Operation Warrior Wellness – Helping Veterans Overcome PTSD and Heal the Hidden Wounds of War
May 24, 2014
Memorial Day is potentially a difficult and always solemn event for those who have lost loved ones in the line of military duty. Every year I honor my dad, Richard Dale North, a Navy pilot who was killed in a military jet crash when I was six years old. Though I have had a lifetime to overcome the loss and I have worked on the issues I brought with me into adulthood from my very difficult years as a child, I have learned that there are losses that are consolable and losses that are inconsolable.

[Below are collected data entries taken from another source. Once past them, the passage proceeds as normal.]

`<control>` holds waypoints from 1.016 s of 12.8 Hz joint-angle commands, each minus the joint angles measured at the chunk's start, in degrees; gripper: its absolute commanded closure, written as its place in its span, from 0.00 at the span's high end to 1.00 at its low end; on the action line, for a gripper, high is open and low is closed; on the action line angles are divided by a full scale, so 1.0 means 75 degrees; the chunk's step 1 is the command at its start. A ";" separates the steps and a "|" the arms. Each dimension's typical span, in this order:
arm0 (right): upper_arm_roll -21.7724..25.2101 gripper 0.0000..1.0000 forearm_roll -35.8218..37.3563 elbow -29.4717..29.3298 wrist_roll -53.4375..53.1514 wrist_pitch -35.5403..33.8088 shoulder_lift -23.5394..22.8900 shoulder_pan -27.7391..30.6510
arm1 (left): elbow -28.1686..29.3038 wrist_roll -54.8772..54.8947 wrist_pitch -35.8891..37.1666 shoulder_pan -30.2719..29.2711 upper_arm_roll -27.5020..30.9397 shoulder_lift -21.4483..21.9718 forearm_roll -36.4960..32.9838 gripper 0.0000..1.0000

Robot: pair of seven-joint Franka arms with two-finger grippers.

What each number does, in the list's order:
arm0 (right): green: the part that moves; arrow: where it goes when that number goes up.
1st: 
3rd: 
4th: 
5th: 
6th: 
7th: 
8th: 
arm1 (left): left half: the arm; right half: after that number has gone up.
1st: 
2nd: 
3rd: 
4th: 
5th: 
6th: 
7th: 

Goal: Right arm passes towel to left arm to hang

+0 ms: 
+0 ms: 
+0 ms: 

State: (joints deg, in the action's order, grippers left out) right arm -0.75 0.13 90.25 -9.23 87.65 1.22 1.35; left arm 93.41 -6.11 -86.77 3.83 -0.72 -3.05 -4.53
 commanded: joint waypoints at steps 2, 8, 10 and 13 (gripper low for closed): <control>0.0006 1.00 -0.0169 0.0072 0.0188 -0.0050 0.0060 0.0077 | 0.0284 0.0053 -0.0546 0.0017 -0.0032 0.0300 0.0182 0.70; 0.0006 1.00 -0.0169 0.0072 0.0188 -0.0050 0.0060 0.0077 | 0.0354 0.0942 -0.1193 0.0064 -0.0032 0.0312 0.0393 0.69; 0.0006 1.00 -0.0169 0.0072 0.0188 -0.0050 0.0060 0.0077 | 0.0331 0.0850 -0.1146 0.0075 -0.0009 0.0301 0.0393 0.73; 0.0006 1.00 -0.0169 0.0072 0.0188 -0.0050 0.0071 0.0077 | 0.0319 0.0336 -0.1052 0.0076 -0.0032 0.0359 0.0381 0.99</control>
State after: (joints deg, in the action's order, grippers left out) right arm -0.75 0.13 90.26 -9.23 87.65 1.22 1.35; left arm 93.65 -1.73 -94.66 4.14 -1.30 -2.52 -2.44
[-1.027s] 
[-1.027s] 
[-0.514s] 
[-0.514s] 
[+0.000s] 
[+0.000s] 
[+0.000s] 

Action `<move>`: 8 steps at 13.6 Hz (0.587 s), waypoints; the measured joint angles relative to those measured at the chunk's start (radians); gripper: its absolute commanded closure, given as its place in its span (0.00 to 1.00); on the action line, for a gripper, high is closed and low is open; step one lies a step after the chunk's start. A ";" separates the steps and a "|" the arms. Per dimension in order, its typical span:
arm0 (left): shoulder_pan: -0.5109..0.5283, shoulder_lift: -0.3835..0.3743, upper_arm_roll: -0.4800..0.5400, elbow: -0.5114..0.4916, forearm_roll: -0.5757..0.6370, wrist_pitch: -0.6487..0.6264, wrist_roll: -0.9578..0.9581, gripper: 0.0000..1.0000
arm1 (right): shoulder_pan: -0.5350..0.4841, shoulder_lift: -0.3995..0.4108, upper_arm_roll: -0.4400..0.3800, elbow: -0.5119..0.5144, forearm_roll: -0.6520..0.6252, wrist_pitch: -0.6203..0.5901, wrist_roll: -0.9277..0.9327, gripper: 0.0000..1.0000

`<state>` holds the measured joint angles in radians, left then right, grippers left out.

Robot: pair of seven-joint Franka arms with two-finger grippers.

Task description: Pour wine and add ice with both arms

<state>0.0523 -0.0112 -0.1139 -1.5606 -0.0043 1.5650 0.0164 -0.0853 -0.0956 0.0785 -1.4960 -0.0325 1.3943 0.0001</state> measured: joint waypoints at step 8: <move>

In previous blogs I have mentioned my work with a local men’s group called “Breakthrough for Men” which provides a safe place for men to work on their personal emotional issues. Losing my father at an important developmental stage in my life has been an issue for me. There have been many issues that I have worked on and achieved resolution with, but every time I work on this one, I cry like the child I was when my dad died. I have come to understand from a visceral level what the instructors at Breakthrough mean by inconsolable.
Post-traumatic stress disorder (PTSD) develops after a terrifying ordeal that involved physical harm or the threat of physical harm.
It is very sad that over a half million U.S. troops deployed since 2001 suffer from PTSD, yet, less than 20% will receive adequate care due to the lack of effective treatment, fear of stigma or insufficient government resources. Left untreated, PTSD places veterans at great risk for violent behavior including alcoholism and drug abuse, depression, anxiety and suicide.
“Operation Warrior Wellness: building resilience and healing the hidden wounds of war” (OWW) is a division of the David Lynch Foundation, a leader in research and education about the many health benefits of TM. According to studies, this simple, easy-to-learn evidence-based approach results in:
- 40-55% reduction in symptoms of PTSD and depression
- 42% decrease in insomnia
- 30% improvement in satisfaction with quality of life
- 25% reduction in plasma cortisol levels
- 47% risk of cardiovascular-related mortality
- Decreased high blood pressure – on par with first-line antihypertensives
(Though PTSD was first brought to public attention in relation to war veterans, it can also result from a variety of traumatic incidents, such as mugging, rape, torture, being kidnapped or held captive, child abuse, car accidents, train wrecks, plane crashes, bombings, or natural disasters such as floods or earthquakes. I can attest to the many health benefits I’ve gained from my TM practice for thirty-eight years, and chronicled my own inner journey in my book, True North-The Shocking Truth about “Yours, Mine and Ours”.)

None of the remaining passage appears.